Risks of running custom kernels

Without wishing to detract anything from the individuals who put in a lot of time and effort into producing custom kernels for us lazy masses, just what exactly are the (theoretical) risks of running a custom kernel?

I say 'theoretical' because I'm not implying that anyone has malicious intent, but essentially this boils down to downloading code off the internet from an unknown source.

So really this is just an academic question for those of you who know far more than I about such things

(Again, many thanks to all of those who do produce custom kernels etc)

 

No worse than the risks of running anything else on your computer. I'm not aware of any malicious kernels out there, but there's a HUGE difference between compiling a custom kernel and rewriting chunks of it to be malicious.

Really, there's very little done when you compile a custom kernel - you're generally not writing any new code, merely changing the config to change what's included in the kernel package. It's as simple as checking things off a list and then making a sandwich while it compiles. If you're paranoid, you can ask maintainers for their .config file and then pull down and compile the kernel yourself, ensuring it's using the official kernel sources which are generally safe.

On the other hand, someone would have to rewrite the modules in the kernel source code to do malicious activity while still maintaining the appearance of working as intended - far more work than writing a simple malicious piece of code and sending it out to people.

 

Compiling from .config files introduces no more risks than what would be from a peer reviewed kernel source.

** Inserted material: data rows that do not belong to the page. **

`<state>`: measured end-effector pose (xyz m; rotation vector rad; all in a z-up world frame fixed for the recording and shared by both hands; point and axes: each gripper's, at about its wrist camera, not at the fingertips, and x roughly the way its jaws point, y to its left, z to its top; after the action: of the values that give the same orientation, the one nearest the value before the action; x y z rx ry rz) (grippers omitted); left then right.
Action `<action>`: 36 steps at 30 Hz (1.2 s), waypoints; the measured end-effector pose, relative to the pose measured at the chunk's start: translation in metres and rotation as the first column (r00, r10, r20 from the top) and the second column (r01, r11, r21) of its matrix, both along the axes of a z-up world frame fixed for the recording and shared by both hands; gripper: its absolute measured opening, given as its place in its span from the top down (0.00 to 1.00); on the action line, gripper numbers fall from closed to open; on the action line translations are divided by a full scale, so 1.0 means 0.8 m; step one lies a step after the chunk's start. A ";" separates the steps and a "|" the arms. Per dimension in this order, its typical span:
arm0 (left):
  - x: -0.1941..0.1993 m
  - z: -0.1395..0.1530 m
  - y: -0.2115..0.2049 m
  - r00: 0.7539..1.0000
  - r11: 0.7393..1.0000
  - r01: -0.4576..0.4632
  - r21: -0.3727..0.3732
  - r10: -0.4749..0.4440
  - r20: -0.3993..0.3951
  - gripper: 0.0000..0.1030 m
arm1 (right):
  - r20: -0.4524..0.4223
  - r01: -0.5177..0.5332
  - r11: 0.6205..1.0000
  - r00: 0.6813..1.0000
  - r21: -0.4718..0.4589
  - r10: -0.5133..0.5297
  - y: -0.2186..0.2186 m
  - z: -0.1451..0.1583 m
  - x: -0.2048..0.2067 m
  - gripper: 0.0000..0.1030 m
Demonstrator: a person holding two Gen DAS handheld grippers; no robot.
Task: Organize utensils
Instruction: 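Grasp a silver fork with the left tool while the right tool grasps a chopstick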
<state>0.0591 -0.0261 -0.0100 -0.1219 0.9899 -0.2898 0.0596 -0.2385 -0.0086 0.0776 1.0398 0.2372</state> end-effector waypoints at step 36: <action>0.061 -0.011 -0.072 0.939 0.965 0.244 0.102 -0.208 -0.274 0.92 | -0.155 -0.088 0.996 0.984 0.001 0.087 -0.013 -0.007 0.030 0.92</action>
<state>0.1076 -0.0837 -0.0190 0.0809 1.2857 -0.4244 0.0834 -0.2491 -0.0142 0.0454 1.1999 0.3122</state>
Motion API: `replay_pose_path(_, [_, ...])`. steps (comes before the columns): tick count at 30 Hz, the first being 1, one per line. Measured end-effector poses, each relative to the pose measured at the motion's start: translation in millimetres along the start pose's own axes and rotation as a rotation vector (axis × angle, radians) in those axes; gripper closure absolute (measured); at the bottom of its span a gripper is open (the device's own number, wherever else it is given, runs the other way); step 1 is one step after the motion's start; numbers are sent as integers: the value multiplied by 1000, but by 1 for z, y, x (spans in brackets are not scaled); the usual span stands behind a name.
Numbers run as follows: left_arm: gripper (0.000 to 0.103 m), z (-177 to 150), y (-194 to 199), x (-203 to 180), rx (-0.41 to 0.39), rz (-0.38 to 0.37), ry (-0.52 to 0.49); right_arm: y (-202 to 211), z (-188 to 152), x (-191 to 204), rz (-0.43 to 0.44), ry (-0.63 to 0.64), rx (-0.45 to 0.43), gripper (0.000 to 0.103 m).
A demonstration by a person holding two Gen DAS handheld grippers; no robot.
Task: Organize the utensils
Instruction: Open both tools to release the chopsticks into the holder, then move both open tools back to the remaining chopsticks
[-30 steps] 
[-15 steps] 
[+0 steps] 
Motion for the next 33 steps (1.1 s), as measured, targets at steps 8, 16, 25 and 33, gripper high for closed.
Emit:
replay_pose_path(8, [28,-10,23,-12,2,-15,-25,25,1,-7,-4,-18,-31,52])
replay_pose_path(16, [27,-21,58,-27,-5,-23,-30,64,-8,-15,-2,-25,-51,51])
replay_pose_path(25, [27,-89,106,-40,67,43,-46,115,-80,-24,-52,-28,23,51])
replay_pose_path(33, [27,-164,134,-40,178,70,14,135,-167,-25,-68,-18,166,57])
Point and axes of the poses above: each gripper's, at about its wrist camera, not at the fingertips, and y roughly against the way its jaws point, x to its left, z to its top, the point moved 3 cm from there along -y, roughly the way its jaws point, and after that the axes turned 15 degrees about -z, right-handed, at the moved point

Trojaned kernel sources are very rare:

http://www.bitkeeper.com/press/2003-11-10-0001.html

 

As the OP stated, this is all academic, but just for fun.

The Q was wrt random kernel binaries, not peer reviewd kernel sources. In theory a huge difference, but in practice?

I have 0 concern when I download the source from kernel.org and compile (even with a strangers .config).

On a scale of 0-10, where 0 = power off and 10 = sending my bank info to the son of the ex PM of Uganda, I would rate loading a random kernel at < .001 .

So to the OP, yes in THEORY it's a risk, but well less than opening up your bank account info in I.E. or even thinking about using Outlook.

If you are truly paranoid, go with what casao suggested and dataway confirmed by going back to compiling yourself.

 

Insightful replies, thank you

I've used linux for several years now, but only as an end user so I figure I should start to learn some more about it.

Many thanks again

 

Compiling a kernel is relatively easy; it was one of the first things I did when I first started using Linux. If you're unsure of the provenance, download (but don't install) the custom kernel, compare the config file to the config file of a standard kernel, and if nothing is amiss, download the kernel source from kernel.org and compile using the custom config file.